「同じ空の下で…」
「今日は一緒に出勤しよう♪」
「…いいよ。」
朝食を2人で食べ終わり、私が支度している間、瞬はシャワーを浴びた。
起き掛けに、あんなにまどろんだひと時を過ごした割には、いつも通りここを出る事が出来そうだった。
駅までの道のりを2人で歩く。
「今日はスポンサー巡り最終日だな。」
「…そうだね。」
冷え込んだ朝の空気はなぜか美味しい空気に感じてしまう。
いつもより一回り大きくむくんで佇んでいる雀が、その寒さを物語っているような気がした。
「…迎えに…行くな?」
「…うん。」
「元気、ないな艶香。」
「…当たり前じゃない…。
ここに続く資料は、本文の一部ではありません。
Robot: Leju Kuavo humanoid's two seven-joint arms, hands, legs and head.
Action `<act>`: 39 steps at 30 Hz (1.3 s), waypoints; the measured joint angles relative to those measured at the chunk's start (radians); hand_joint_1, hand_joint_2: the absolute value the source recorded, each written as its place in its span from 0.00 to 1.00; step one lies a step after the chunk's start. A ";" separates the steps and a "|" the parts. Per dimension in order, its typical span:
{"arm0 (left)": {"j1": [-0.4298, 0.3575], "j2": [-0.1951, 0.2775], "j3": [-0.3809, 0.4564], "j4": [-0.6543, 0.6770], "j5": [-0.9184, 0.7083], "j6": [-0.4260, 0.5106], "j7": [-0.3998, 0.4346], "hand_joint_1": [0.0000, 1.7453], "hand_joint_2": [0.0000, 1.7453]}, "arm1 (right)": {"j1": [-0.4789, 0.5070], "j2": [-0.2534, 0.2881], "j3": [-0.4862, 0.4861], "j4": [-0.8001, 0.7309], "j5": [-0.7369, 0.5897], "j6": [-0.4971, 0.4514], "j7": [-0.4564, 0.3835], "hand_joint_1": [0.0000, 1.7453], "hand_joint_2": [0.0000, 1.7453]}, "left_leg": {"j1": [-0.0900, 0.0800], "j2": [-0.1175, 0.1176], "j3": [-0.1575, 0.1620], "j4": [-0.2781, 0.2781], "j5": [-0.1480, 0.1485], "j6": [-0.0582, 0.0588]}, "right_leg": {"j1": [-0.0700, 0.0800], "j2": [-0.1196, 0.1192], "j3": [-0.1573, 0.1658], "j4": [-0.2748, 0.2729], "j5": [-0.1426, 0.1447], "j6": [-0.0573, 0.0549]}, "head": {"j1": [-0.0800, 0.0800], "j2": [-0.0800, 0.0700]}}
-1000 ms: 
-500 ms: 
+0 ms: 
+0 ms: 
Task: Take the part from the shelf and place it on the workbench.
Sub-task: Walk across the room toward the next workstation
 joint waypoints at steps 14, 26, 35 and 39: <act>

」
瞬との時間が楽しければ楽しい程、私は落ち込んで行く。
今、この時を素直に楽しめばいいじゃないか!
そう思うのだが、やはり、今、そこに居るこの人はいずれ目の前から居なくなる事を考えると、手放しで喜ぶ事が出来ないで居た。
もちろん、日本に居る間、彼の傍に居たいと言ったのは私だ。
「…らしくねぇぞ!」
そういって頭を小突かれ、私はやっとその事を考える事から離れる事が出来た。